Hvítserkur on shore of a splendid black sand beach on the eastern side of the Vatnsnes Peninsula ( Photo by the author)

Hvítserkur is on the eastern shore of the Vatnsnes peninsula. It is a basalt rock stack, almost 50ft high, resembling a dragon drinking water! According to legend, Hvítserkur is a petrified troll who once resided in Strandir, in the Westfjords region. The troll was set to destroy the bells at Þingeyraklaustur convent, as Icelandic trolls do not adhere to Christianity and are averse to churches and their bells. One day, the troll was exposed to the first rays of the sun, which resulted in its transformation into stone, as is the fate of trolls in Icelandic lore.

The infamous trolls, Grýla and Leppalúði in Akureyri, who allegedly reside at Dimmuborgir with their Icelandic Yule Lads. Photo by author

Dimmuborgir, also known as “the dark fortress” at Mývatn, is a marvel of nature. It has vast formations of lava rocks that would transport one to an alternate realm — one from fairytales and folklore. These exceptional lava pillars were formed around 2,300 years ago during the eruption of Lúdentarborgir and Þrengslaborgir craters. The rocks are fragile and brittle; therefore, they have been preserved, and climbing on them is not allowed to prevent damage.

The story goes, Grýla, a grim ogre, who eats ill-behaved children, and her cannibal husband, Leppalúði, live there with their thirteen children, Jólasveinarir- the Yule Lads. The Yule lads hibernate during the summer and emerge during Christmas to reward and punish children for good or bad behavior.

Lake Mývatn — filled with mystical lava formations (Photo by the author)

Lake Mývatn is Iceland’s 4th largest lake and was created in a basaltic lava eruption more than two thousand years ago. The lake has some mystical lava formations. Many small islets and skerries are found in this lake. According to folklore, Úlfhildur, the elf queen, argued with an elderly woman, who then cursed her and forced her to remain with humans until a human followed her to the elves’ realm on Christmas Eve. On that day, a farmworker followed the elf queen across a bridge over Lake Myvatn. He managed to take a golden ring as evidence of his visit. Úlfhildur was overjoyed that the curse had been lifted and that she could reunite with her husband, the elf king. As a sign of appreciation, she gave the farmworker two purses full of gold and silver and bestowed blessings on him for the rest of his life.

Skútustaðagígar pseudocraters (Photo by the author)

The walk to the lake is fascinating amongst these beautiful rootless craters or pseudocraters — Skútustaðagígar. These pseudocraters were formed some 2,300 years ago in the eruption of Lúdentaborgir and Þrengslaborgir. They are not formed by the actual explosion of volcanos. When water is trapped beneath flowing lava, it causes the water to boil and turn into steam. The buildup of steam pressure then leads to explosions, resulting in the formation of these clusters of pseudo craters.

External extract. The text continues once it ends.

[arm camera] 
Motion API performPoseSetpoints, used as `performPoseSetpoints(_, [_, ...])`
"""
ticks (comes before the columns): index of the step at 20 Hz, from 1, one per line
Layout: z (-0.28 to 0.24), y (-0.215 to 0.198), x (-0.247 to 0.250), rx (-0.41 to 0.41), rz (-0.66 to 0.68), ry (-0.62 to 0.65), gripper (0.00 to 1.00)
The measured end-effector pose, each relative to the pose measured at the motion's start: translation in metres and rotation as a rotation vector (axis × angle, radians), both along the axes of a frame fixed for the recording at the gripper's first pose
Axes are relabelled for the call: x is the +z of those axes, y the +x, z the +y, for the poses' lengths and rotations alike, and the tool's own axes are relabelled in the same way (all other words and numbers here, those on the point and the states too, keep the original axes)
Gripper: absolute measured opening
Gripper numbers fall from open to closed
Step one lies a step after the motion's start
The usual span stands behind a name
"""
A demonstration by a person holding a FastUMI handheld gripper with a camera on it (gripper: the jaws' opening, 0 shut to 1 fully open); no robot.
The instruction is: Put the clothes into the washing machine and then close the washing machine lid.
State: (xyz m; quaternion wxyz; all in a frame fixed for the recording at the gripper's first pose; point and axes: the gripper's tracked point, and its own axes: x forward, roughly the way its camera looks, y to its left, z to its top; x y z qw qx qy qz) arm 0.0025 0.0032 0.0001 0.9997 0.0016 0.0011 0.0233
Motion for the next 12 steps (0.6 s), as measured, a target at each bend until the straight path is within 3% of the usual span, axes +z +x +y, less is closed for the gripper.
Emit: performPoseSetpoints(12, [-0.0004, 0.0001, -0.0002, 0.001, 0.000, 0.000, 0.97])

Botnstjörn pond at Ásbyrgi , the capital city of Huldufólk (Photo by the author)

Ásbyrgi (the Shelter of the Gods) is truly magical! No wonder the Huldufólk chose Ásbyrgi as their capital city, and some Icelanders have even reported seeing their homes, public buildings, and concert halls on the cliffs. It is a stunning green canyon, around 3.5 km long and 1 km wide, surrounded by high cliffs that resemble an amphitheater. Unlike other parts of Iceland, Asbyrgi is full of trees and is home to many fulmars, who screech away through the cliffs making the atmosphere even more fantastical. This was the only forest I encountered in Iceland. The legend says Óðinn, the almighty of Norse Mythology, circumnavigated the earth to look after his people. One day, Óðin, with his Sleipnir, an eight-legged horse, rode too close to the earth and ended up alighting at Iceland. That single hoofprint of Sleipnir is believed to have created a horse-shaped canyon. This enduring hoofprint then soon came to be known as Asbyrgi. Dettifoss was another gem in this area – breathtaking!

Goðafoss- Unusual basaltic rock formations around the waterfall (Photo by the author)

One of my favorite waterfalls, Goðafoss— the Waterfall of the Gods. The tale dates back to over a thousand years ago, during the time when Christianity was established as the official religion of Iceland. Þorgeir, a pagan priest or political figure, was asked to decide whether Iceland should continue to worship their native Gods or convert to Christianity. He chose the latter, and to symbolize his decision, he threw the idols of the Norse Gods into the waterfall, hence its name. The source of water for Goðafoss is Skjálfandafljót, the river which originates in the highlands of Iceland and flows through the Bárðardalur valley, an area with an ancient lava field. The waterfall’s surroundings bear witness to Iceland’s volcanic past — unusual basaltic rock formations with unique shapes and sizes.

Víðimýrarkirkja turf church (Photo by the author)

Víðimýrarkirkja church is amidst a stunning panorama. Located at Skagafjörður in North Iceland, there is a legend connected to this turf church.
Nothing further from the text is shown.